PDF version of this entire document

Wavelets (Texas University)

An interesting strand of work comes from text which summarises key work from Texas University - work which explores the use of wavelets and an approach which can be found in New Approaches to Automatic 3-D and 2-D+3-D Face, a thesis at https://repositories.lib.utexas.edu/bitstream/handle/2152/ETD-UT-2011-05-2990/JAHANBIN-DISSERTATION.pdf?sequence=1their repository. The work uses an interesting dataset, and in the case of the paper this seems limited to just a recently-acquired set matching particular requirements/protocol. From one description it emerges that T3FRD is the largest free and publicly available database of co-registered 2-D and 3-D face images that is suitable for separate evaluation of the recognition task. For its construction, 1196 pairs of high resolution range and colored portrait images were captured from 116 adult subjects at the former Advanced Digital Imaging Research (ADIR) LLC (Friendswood, TX) using a MU-2 stereo imaging system made by 3Q Technologies Ltd. (Atlanta, GA), under contract to NIST.

The work seems novel enough, as it combines the data embedded and encoded in the form of texture and also the underlying geometry. The core or the 'engine' is quite simple to grasp since it mostly relies on compressibility of a finite set of features, or rather their mutual entropy. It is similar to work I did with NRR, where a bunch of wavelets are used to assess misregistration through inherent correlation, using compressibility as a measure of similarity, or entropy estimation (somewhat related to mutual information). Quite a few people tried this before with limited levels of success. It is a 'cheap' way to get similarity working, with libraries that are used by JPEG for example.

The explanations are well organised and the opening parts of the thesis are clear. They provide a good, broad overview of existing methodologies. The latter sections show the authors using their own data, matching the requirements from NIST, preprocessed and aligned using ICP. This also corrects pose and scale, which makes the T3FRD database dependent upon other methods. Although it is smaller than the FRGC database, it is said to be a lot simpler to deal with (for instance, the poses in there are more limited). The texture gets exploited as well and this too gets refined in order to remove effects of noise and annual comparative analyses where rigid or affine stages act as distinguishers at the expense of the latter stages, which are typically the more interesting ones and those that are more actively researched.

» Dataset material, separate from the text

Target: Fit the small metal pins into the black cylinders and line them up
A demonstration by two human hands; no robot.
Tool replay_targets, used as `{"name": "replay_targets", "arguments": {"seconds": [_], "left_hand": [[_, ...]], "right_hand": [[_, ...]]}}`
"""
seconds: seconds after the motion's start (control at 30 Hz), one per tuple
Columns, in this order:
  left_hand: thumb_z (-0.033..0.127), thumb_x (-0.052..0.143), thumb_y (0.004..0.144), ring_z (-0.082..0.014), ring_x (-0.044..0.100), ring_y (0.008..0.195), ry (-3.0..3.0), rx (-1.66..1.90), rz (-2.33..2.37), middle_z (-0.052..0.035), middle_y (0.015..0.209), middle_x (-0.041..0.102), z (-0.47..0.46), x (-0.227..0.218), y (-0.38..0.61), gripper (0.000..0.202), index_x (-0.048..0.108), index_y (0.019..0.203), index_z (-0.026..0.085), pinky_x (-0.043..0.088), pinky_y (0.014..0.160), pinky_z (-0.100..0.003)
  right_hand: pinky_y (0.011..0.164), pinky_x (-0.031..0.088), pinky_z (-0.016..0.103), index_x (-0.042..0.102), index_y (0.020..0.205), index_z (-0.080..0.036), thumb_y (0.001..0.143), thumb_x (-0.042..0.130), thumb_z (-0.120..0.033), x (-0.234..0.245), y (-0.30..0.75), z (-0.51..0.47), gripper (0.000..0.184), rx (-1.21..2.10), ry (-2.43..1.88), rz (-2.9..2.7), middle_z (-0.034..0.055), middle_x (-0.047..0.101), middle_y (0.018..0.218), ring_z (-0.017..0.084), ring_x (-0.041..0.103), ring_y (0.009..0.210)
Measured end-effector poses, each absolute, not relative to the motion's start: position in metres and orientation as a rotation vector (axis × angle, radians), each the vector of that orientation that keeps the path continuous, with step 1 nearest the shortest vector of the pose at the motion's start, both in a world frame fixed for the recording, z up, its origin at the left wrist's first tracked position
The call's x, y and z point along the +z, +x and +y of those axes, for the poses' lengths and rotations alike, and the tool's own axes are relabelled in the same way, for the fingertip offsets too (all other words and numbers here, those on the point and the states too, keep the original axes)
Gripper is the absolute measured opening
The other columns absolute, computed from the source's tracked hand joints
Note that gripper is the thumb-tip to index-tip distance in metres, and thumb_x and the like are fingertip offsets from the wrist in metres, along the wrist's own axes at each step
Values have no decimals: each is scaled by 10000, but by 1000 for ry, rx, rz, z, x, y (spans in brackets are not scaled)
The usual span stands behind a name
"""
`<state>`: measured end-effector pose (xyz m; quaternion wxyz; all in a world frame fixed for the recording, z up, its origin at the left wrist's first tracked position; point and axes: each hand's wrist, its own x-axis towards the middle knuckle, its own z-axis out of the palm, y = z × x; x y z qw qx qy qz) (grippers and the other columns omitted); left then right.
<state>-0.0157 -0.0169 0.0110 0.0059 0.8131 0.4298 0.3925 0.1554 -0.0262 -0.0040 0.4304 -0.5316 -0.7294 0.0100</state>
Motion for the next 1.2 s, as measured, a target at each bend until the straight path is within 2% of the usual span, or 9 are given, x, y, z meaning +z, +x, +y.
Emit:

The author is looking at rigid areas of the face, so recognition rates are understandably high. Comparisons, performance-wise, should preferably involve the T3FRD as the only data to work on. The results reported when applied to the older-but-commonly-used Face Recognition Grand Challenge (FRGC) should be treated and referred to an altogether separate benchmark with different levels of difficulty (increasing based on the semester in which the images got acquired). This perhaps limits the number of methods actually compared in this paper, as not so many studies were done with the same database. An important point that gets raised is that researchers can make fair comparisons between competing algorithms based on recognition capability only without biases introduced by pre-processing, which makes T3FRD an attractive alternative to the older FRGC database. It does, however, limit the scope of benchmarks based on the literature and there is a short description of the hole-filling and median filter used (with 3x3 kernel). A lot of space is being dedicated to justifying the use of T3FRD rather than FRGC, even though it does not have many subjects in it, based on the Results section (116 subjects enrolled for the experiments, only 18 used for training)). This can make the recognition problem simpler. Gupta et al. published similar results in IJCV last year, proving or at least validating to a degree the quality of these results. Perhaps the text can be made more concise by tightening the description of the dataset which makes it seem slightly promotional at times and not exceedingly relevant to the methods presented by the paper.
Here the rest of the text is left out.